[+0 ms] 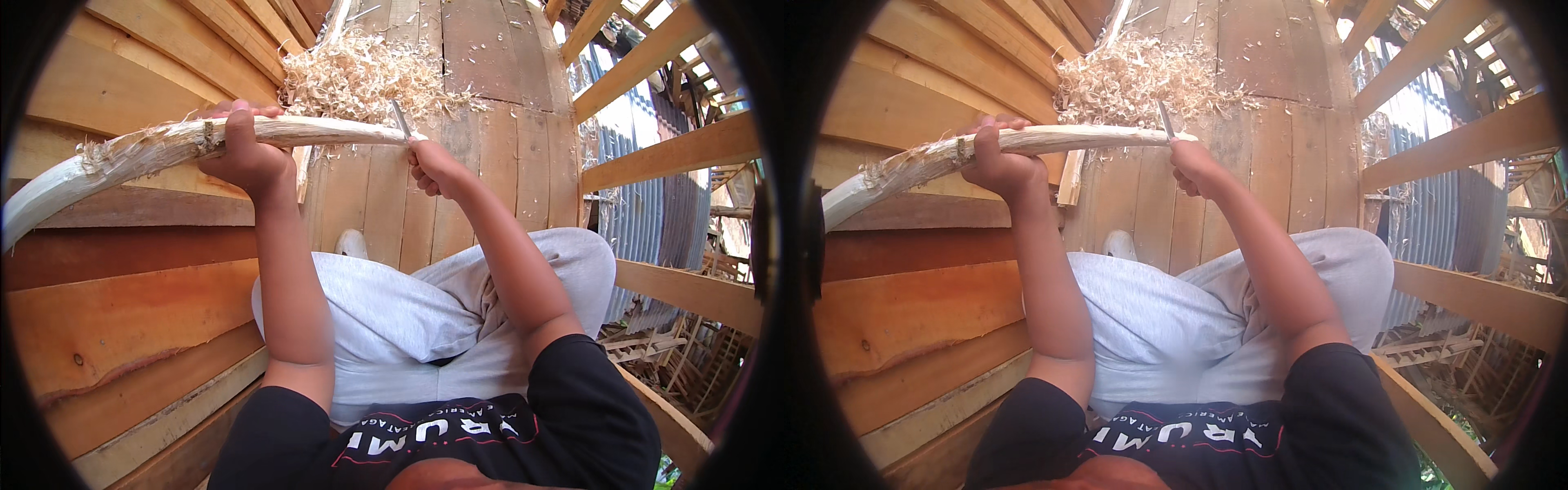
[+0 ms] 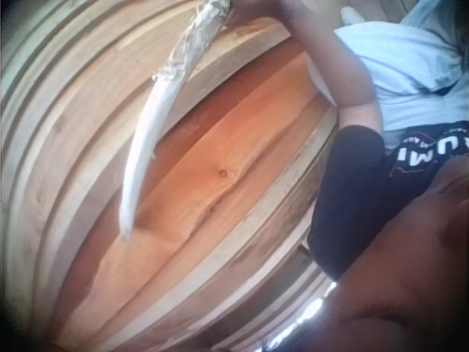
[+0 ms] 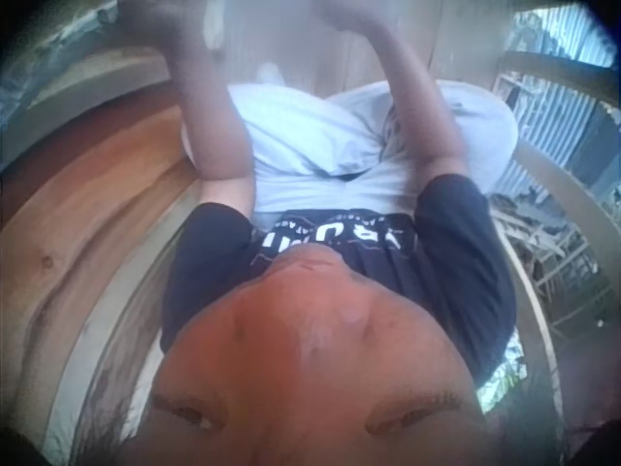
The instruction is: The person sits on a wooden floor and uses a knife to shave and shape a curved piece of wood. They hold the wood with one hand and carefully remove thin layers with the other, creating wood shavings that accumulate on the floor.
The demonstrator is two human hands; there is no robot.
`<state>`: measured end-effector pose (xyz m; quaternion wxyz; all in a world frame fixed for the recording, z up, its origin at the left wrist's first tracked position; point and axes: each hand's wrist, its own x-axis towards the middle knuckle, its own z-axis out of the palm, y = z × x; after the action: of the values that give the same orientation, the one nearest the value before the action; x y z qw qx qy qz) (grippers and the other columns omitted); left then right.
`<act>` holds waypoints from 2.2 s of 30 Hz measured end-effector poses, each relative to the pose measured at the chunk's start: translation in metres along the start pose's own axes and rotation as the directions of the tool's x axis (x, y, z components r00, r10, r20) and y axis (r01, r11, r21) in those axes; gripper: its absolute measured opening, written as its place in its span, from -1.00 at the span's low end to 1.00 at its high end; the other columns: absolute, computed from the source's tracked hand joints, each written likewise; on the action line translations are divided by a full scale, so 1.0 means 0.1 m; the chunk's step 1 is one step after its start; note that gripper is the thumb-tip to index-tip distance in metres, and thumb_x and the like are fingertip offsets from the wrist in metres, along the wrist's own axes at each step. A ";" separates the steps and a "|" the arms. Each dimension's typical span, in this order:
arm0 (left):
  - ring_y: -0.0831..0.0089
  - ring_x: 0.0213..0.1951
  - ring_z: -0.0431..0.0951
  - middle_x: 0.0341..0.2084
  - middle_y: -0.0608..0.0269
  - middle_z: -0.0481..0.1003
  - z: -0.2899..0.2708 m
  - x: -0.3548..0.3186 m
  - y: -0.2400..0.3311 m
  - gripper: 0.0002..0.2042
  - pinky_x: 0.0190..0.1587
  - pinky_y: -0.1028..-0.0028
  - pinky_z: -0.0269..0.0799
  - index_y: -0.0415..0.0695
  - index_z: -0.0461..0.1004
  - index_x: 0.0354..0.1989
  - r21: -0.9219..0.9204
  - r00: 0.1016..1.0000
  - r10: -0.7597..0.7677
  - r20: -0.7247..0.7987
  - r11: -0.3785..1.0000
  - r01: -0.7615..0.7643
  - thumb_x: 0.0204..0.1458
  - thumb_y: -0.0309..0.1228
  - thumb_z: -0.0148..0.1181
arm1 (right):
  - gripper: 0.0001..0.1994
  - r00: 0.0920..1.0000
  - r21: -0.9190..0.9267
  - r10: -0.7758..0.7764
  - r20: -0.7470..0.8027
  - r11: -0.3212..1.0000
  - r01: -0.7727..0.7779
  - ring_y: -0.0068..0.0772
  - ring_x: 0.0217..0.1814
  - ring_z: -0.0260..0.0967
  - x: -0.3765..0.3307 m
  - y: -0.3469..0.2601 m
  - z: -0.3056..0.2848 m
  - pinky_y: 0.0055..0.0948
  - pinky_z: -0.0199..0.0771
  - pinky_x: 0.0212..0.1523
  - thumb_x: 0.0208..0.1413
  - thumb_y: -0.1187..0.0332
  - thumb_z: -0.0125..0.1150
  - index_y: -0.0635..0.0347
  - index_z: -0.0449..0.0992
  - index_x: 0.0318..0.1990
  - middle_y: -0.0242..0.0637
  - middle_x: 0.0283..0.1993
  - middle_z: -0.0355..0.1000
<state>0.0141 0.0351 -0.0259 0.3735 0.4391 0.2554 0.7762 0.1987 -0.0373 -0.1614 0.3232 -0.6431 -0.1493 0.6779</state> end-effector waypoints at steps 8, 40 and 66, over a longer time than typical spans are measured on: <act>0.39 -0.65 0.45 -0.63 0.23 0.30 -0.02 -0.01 -0.02 -0.82 -0.54 0.32 0.57 -0.12 0.22 -0.45 -0.026 1.000 -0.007 0.026 1.000 0.007 -0.17 -0.59 0.11 | -0.61 1.000 0.036 0.025 0.006 0.999 -0.025 -0.71 -0.73 -0.30 0.02 0.02 -0.04 -0.55 -0.32 -0.74 0.30 0.04 -0.30 -0.02 0.08 -0.55 -0.62 -0.69 -0.12; 0.39 -0.67 0.47 -0.62 0.24 0.29 0.02 -0.10 0.06 -0.81 -0.53 0.41 0.55 -0.14 0.18 -0.41 -0.028 0.990 0.022 0.139 0.999 -0.018 -0.12 -0.60 0.08 | -0.43 0.941 0.125 -0.027 0.338 0.992 -0.016 -0.71 -0.76 -0.39 -0.55 -0.28 0.29 -0.58 -0.38 -0.77 0.27 -0.24 -0.38 -0.07 -0.05 -0.65 -0.65 -0.74 -0.25; 0.44 -0.63 0.36 -0.65 0.29 0.23 0.04 -0.12 0.06 -0.81 -0.53 0.45 0.47 -0.08 0.19 -0.40 -0.120 0.971 -0.035 0.235 0.991 0.065 -0.15 -0.62 0.02 | -0.41 0.692 0.276 -0.050 0.720 0.936 -0.219 -0.72 -0.78 -0.46 -0.36 -0.18 0.04 -0.63 -0.46 -0.83 0.25 -0.29 -0.34 -0.08 -0.03 -0.67 -0.66 -0.76 -0.25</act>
<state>0.0194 0.0219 -0.0252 0.4475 0.4955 0.1711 0.7245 0.1978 -0.0456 -0.1218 0.3134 -0.2680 -0.1134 0.9039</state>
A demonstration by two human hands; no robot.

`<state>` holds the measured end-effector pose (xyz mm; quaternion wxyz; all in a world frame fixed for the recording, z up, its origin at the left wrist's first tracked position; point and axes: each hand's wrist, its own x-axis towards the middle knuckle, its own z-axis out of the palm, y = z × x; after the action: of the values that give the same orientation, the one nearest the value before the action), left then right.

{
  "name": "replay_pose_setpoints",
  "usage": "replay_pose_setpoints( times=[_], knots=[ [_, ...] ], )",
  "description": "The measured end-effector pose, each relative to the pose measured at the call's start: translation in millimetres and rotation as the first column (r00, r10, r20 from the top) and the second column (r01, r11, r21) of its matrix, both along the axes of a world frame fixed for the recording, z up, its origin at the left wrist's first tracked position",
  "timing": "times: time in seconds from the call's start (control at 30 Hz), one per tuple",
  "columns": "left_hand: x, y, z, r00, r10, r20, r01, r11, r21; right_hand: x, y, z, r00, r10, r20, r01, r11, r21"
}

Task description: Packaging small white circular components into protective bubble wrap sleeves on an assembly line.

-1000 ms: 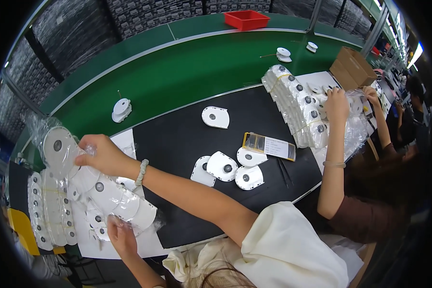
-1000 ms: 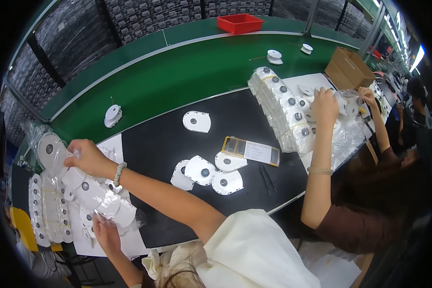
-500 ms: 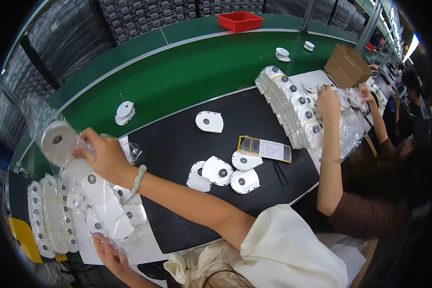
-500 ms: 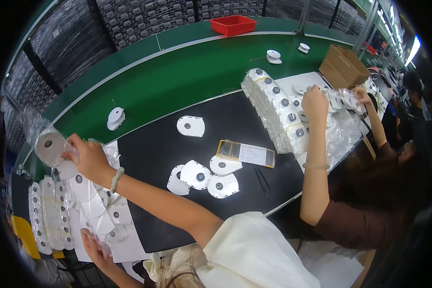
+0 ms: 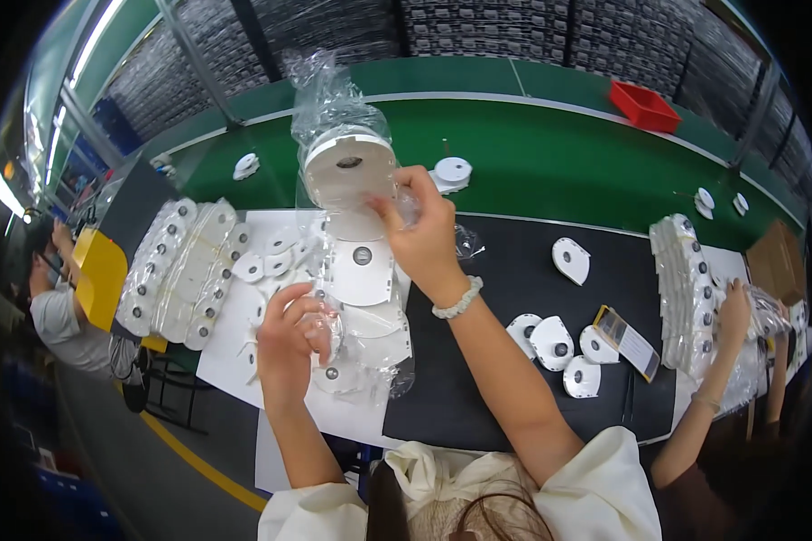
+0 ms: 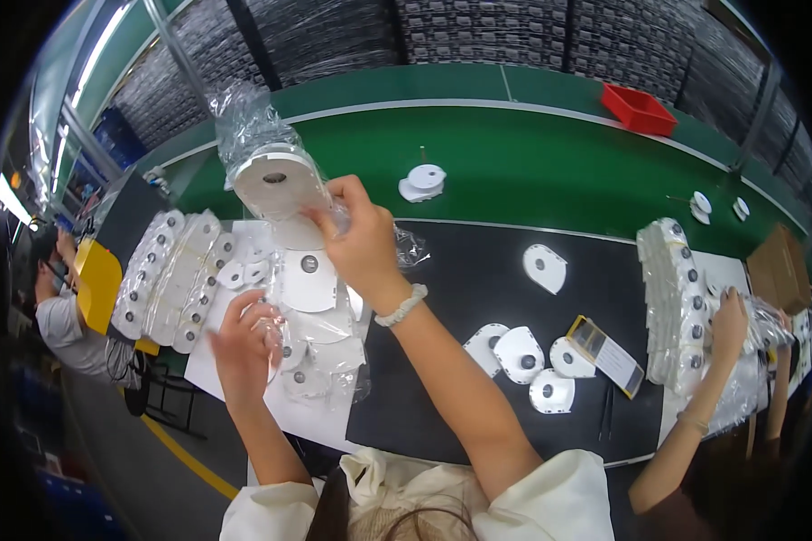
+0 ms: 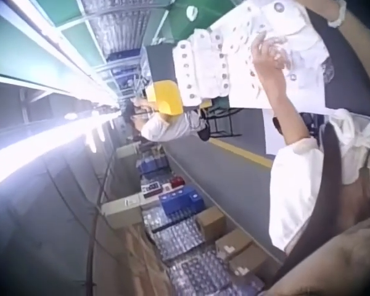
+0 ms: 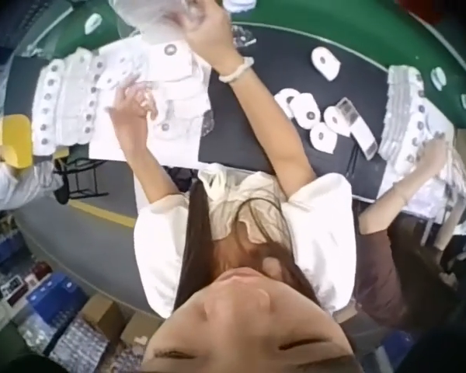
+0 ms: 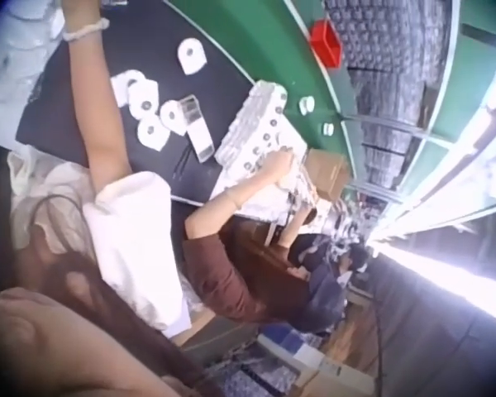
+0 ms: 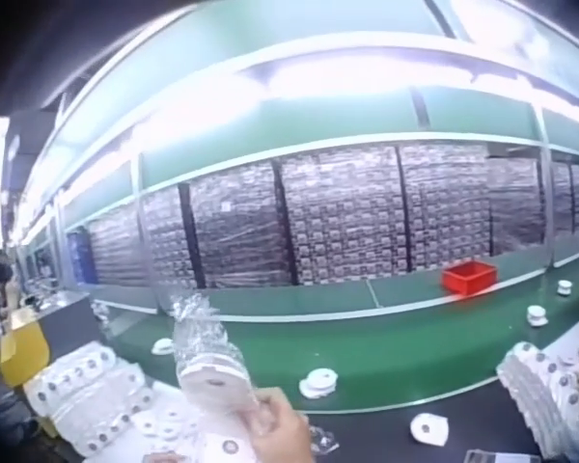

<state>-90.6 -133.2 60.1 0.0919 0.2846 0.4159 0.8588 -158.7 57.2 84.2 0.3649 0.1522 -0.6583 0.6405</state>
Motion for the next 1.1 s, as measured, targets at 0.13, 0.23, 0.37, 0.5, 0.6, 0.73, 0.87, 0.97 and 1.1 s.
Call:
replay_pose_setpoints(
  times=[0.13, 0.23, 0.37, 0.5, 0.6, 0.73, 0.87, 0.97, 1.1],
  knots=[
    [-18, 19, 24, 0.801, 0.538, -0.261, -0.566, 0.542, -0.621, 2, -3, 3, 0.988, 0.152, 0.003, -0.152, 0.987, 0.059],
    [-26, 34, 31, 0.702, 0.659, -0.269, -0.649, 0.437, -0.623, 3, 1, 5, 0.969, 0.242, 0.048, -0.246, 0.96, 0.131],
    [-30, 18, 26, 0.78, 0.582, -0.23, -0.564, 0.496, -0.66, -1, 8, 1, 0.975, 0.166, 0.146, -0.199, 0.947, 0.254],
    [-29, 24, 15, 0.681, 0.679, -0.274, -0.732, 0.628, -0.263, 5, 1, 6, 0.989, -0.093, 0.112, 0.033, 0.893, 0.448],
    [-5, 58, 31, 0.509, 0.812, -0.285, -0.86, 0.462, -0.218, 17, -7, 14, 0.95, -0.301, 0.082, 0.228, 0.848, 0.478],
    [2, 69, 20, 0.523, 0.799, -0.296, -0.84, 0.543, -0.019, 20, -1, 22, 0.951, -0.285, 0.117, 0.219, 0.892, 0.394],
    [-19, 18, 21, 0.951, -0.133, 0.281, 0.107, 0.989, 0.103, 12, 22, 18, 0.96, 0.166, 0.225, -0.237, 0.91, 0.34],
    [-24, 24, 27, 0.868, 0.306, 0.39, -0.249, 0.95, -0.189, 14, 21, 17, 0.933, 0.248, 0.26, -0.335, 0.862, 0.38],
    [-21, 33, 45, 0.858, 0.273, 0.436, -0.288, 0.957, -0.032, 15, 21, 18, 0.935, 0.15, 0.322, -0.288, 0.852, 0.438]
  ],
)
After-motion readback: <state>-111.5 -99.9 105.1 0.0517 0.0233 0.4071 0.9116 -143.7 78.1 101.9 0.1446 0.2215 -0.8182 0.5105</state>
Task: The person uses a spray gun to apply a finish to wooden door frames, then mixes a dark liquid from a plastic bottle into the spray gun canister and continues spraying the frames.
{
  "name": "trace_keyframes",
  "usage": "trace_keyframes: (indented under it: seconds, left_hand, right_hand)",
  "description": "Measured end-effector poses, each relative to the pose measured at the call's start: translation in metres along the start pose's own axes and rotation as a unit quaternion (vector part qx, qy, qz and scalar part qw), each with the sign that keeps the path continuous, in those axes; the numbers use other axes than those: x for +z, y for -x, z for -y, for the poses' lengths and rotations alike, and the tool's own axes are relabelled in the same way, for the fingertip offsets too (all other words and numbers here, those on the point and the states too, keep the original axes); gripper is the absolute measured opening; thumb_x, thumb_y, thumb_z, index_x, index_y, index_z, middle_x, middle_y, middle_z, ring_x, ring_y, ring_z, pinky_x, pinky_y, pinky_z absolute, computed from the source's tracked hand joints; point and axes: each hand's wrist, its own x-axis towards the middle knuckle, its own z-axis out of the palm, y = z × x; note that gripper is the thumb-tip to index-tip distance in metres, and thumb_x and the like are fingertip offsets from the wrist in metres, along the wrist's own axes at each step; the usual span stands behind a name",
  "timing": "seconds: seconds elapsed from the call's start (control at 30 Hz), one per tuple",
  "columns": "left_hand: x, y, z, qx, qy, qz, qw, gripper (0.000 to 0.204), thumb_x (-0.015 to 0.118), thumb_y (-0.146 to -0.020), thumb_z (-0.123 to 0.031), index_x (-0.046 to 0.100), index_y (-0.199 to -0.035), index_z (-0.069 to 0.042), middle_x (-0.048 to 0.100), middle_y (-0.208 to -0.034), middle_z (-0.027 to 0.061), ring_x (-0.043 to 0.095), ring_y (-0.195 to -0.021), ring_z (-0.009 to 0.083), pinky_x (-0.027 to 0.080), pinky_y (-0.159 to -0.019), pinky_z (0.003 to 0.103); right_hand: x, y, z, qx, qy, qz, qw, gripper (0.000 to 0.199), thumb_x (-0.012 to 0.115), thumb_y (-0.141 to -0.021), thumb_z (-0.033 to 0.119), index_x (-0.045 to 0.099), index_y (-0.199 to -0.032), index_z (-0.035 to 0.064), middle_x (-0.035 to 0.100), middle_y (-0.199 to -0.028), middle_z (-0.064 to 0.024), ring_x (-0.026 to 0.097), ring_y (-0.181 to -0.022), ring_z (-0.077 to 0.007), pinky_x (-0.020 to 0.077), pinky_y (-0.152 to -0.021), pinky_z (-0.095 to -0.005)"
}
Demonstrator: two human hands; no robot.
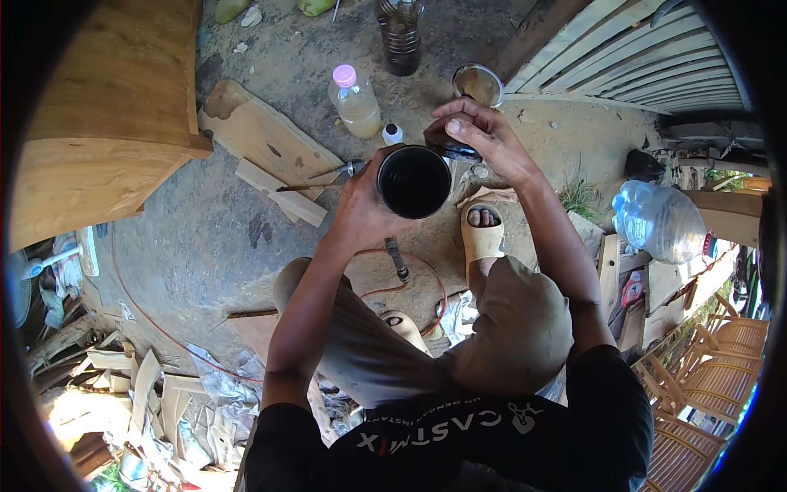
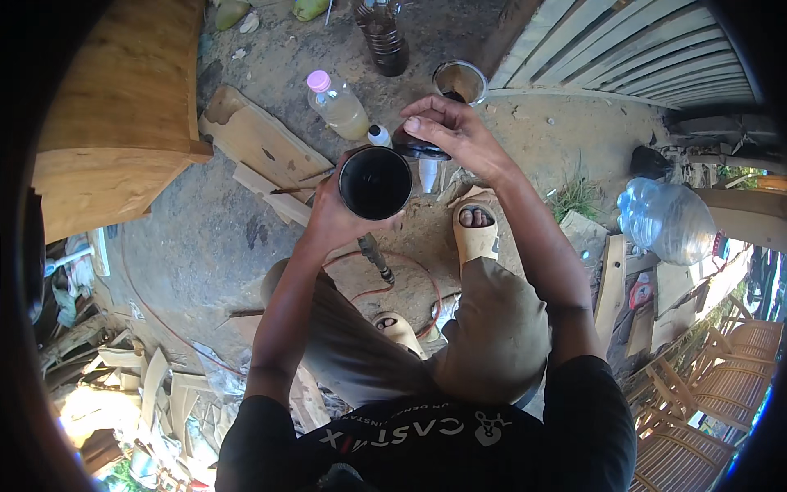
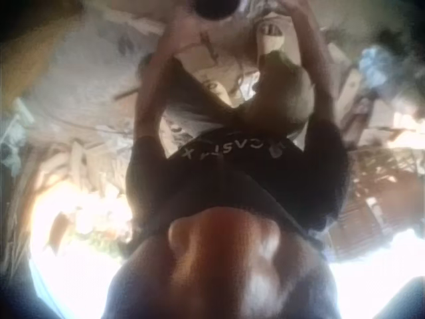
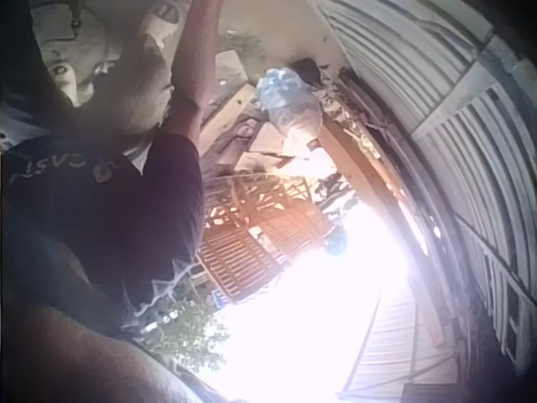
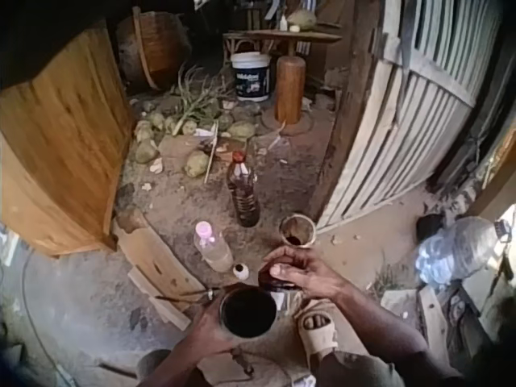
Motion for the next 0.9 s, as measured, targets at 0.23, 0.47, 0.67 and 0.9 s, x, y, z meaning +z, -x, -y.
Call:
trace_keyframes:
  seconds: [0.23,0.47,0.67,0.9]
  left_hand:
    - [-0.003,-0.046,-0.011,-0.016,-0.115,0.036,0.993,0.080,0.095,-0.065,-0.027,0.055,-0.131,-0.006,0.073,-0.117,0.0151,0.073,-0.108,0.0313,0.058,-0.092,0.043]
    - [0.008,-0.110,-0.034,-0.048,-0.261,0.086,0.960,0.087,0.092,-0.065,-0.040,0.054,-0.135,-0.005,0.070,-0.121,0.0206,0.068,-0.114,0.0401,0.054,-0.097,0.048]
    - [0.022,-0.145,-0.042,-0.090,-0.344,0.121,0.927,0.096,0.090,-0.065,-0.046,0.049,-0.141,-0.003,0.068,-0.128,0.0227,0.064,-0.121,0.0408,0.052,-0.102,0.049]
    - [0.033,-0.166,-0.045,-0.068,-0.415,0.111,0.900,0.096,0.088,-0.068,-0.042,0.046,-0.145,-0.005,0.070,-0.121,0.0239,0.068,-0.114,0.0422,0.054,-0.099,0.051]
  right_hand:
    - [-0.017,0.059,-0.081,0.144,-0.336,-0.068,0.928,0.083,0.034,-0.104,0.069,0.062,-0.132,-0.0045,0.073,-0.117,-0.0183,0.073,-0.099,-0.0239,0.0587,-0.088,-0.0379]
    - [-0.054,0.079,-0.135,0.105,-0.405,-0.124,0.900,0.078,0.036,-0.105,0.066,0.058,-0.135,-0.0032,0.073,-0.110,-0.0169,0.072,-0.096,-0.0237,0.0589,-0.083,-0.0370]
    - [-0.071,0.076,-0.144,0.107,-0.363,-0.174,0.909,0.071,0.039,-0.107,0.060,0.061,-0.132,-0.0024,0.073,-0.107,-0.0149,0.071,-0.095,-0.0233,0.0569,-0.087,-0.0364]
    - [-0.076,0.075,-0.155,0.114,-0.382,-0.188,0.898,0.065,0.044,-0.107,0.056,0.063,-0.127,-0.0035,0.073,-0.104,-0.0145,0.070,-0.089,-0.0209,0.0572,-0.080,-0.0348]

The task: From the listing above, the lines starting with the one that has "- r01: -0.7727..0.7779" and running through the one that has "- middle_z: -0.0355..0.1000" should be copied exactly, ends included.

Task response:
  - r01: -0.7727..0.7779
  - ring_y: -0.0068..0.0772
  - ring_x: 0.0217..0.1814
  - ring_z: -0.0260..0.0967
  - x: -0.3765..0.3307 m
  - y: -0.3469..0.2601 m
  - z: -0.3056..0.2848 m
  - pinky_y: 0.0055..0.0948
  - pinky_z: -0.0199..0.0771
  - pinky_x: 0.0212..0.1523
  - thumb_x: 0.0208..0.1413
  - thumb_y: -0.1187..0.0332
  - thumb_z: -0.0125..0.1150
  - index_y: -0.0635..0.0347
  - index_z: -0.0449..0.0992
  - index_x: 0.0318..0.1990
  - middle_y: -0.0242..0.0637
  - middle_x: 0.0283..0.1993
  - middle_z: -0.0355..0.1000

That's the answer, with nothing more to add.